Three global online travel agencies now capture more than half of all online traffic in the Australian tourist attractions category – while local operators are haemorrhaging paid search dollars fighting intermediaries who are bidding on their own names.
That’s the central finding of a category intelligence report from digital performance agency Bring Digital, which analysed traffic and paid search data across the top 100 sites in the Australian Tourist Attractions category.
GetYourGuide, Viator and Klook – none of them Australian – now command 51.6 per cent of all top-100 category traffic. GetYourGuide alone added 700,000 monthly visits year on year, growing 56.3 per cent, backed by an estimated $9.2 million in annual Google paid search spend.
The dominance is playing out against a backdrop of genuine, rising consumer demand. Monthly visits across the top 100 sites grew 17.7 per cent year on year to 8.51 million. Monthly search volume across 50,000 tracked keywords reached 65 million. Total paid search spend across the category surged 44.5 per cent to $18.71 million annually.
The problem, as the report puts it, is not the demand. It’s who is converting it.
Paying to compete against themselves
For Australian operators, the data makes uncomfortable reading. Outside Sydney Opera House – which holds 7.2 per cent category share and grew 11.2 per cent – no Australian-owned operator captures more than 2.7 per cent of category traffic.

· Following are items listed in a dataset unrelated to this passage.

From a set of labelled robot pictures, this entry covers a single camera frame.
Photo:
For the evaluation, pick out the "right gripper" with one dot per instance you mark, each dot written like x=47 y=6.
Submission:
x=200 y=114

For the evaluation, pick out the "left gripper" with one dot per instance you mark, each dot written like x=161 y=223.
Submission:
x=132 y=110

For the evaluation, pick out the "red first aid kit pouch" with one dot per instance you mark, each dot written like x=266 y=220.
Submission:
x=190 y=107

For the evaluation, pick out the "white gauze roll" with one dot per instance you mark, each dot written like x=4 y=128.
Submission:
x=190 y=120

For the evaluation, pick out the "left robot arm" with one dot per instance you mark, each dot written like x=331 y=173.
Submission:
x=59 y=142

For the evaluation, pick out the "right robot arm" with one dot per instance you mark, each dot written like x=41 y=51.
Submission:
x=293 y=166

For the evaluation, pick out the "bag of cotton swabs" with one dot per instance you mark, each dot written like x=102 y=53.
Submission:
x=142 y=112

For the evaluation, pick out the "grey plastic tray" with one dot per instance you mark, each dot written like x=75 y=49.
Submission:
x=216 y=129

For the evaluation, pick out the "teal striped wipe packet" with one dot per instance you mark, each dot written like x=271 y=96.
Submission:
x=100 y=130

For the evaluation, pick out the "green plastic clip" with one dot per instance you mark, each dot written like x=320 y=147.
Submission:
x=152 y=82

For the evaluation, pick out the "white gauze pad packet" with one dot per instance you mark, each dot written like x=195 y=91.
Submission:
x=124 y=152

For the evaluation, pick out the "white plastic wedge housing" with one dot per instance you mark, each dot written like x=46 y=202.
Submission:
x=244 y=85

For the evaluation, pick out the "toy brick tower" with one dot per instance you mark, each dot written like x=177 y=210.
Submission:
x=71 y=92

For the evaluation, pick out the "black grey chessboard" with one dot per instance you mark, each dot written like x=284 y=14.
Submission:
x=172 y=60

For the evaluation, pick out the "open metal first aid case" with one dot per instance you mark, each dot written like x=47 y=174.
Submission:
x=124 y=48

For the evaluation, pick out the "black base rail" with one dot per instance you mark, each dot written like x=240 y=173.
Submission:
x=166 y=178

Many are now effectively paying to appear in searches for their own venues. The report found that between 74 and 90 per cent of paid traffic on terms like Rottnest Island, Perth Mint, Queen Victoria Market and Thredbo flows through paid ads – much of it from third parties bidding on the operator’s own brand name. Five Australian operators are bidding on their own brand at paid shares above 70 per cent of traffic. Wilsons Prom sits at 90 per cent. Perth Mint at 89 per cent.

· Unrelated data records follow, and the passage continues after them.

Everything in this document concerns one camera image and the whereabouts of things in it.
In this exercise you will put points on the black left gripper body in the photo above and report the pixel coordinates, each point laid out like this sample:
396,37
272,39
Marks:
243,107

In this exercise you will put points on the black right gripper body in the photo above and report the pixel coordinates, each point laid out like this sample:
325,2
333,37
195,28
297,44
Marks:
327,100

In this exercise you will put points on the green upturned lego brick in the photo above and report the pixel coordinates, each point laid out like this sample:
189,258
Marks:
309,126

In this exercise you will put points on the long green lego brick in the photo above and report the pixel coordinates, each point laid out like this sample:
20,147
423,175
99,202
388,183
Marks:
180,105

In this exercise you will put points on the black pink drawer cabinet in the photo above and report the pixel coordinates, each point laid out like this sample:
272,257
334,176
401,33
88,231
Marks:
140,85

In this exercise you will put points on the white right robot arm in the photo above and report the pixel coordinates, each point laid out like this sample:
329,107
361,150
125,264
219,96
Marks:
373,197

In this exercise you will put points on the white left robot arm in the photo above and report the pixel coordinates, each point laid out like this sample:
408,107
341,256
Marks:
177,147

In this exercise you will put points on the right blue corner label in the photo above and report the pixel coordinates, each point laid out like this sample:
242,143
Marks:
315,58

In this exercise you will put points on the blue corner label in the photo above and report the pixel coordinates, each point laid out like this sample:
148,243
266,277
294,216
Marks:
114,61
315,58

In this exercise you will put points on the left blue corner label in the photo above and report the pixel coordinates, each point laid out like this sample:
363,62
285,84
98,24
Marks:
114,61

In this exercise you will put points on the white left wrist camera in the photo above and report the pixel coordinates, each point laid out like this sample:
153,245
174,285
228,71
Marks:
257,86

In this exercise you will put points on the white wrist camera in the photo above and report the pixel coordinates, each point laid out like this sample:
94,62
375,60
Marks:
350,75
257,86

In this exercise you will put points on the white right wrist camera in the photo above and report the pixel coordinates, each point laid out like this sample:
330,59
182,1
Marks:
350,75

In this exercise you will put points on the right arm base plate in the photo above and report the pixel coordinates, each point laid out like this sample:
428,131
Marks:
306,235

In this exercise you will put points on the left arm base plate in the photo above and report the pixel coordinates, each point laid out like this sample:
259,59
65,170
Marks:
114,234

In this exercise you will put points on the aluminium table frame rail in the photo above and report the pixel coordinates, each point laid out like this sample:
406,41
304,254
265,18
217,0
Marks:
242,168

“This is not strength,” the report states. “It is forced defence.”

AI is closing the door further
A four-engine AI Discovery Audit conducted as part of the research adds a further layer of urgency. For high-intent category queries – “best tourist attractions in Sydney”, “things to do in Melbourne with family”, “best Gold Coast theme parks” – AI-generated answers draw citations predominantly from DMOs, listicle publishers and OTAs. Australian attraction operators are named, but rarely credited as the source.

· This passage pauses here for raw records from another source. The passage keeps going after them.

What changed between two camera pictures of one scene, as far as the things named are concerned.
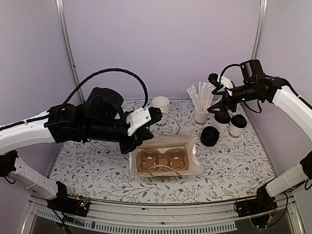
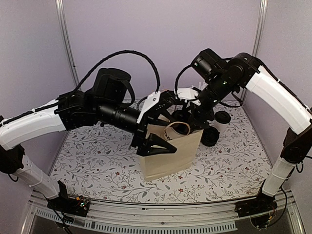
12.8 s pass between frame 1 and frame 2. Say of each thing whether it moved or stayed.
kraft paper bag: moved
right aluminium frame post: stayed
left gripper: moved
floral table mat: stayed
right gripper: moved
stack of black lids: stayed
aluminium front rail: stayed
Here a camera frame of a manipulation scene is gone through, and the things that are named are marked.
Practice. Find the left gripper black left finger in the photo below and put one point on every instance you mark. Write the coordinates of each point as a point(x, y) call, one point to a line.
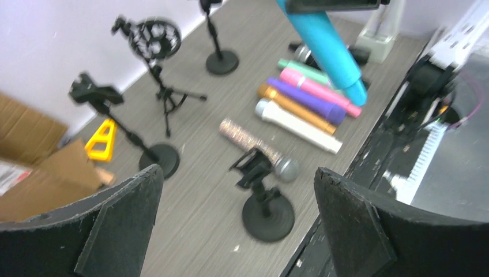
point(105, 234)

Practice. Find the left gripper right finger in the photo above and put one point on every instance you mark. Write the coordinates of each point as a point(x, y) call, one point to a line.
point(370, 234)

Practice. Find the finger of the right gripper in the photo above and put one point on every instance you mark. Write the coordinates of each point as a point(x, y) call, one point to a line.
point(312, 6)

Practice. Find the blue toy microphone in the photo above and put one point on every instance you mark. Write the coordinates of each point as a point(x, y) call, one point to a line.
point(329, 52)

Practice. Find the teal microphone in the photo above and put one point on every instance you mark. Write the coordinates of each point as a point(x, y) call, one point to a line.
point(310, 72)

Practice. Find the cardboard box with label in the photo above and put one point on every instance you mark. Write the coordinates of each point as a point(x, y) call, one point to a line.
point(37, 174)

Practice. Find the black mic stand round base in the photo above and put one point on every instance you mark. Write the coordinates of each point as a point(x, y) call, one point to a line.
point(85, 90)

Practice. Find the black mic stand front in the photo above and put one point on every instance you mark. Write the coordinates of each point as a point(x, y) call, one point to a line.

Google AI Overviews now appear on most “things to do in [city]” queries, with the same four to six entities dominating the citation set each time. Generative AI currently accounts for just 0.41 per cent of inbound category traffic – but is the fastest-growing source measured. Direct traffic, by comparison, sits at just 14.9 per cent.
A closing window
Bring Digital’s prognosis for operators who don’t act is pointed. Those continuing to compete solely on transactional keywords will keep paying OTA-level costs-per-click as margins compress further. The report argues the strategic opportunity lies in capturing the discovery layer – building entity authority and converting category curiosity into branded demand – before a platform steps in to mediate the transaction.
“The operators that wait,” it concludes, “will be cited less and bid more.”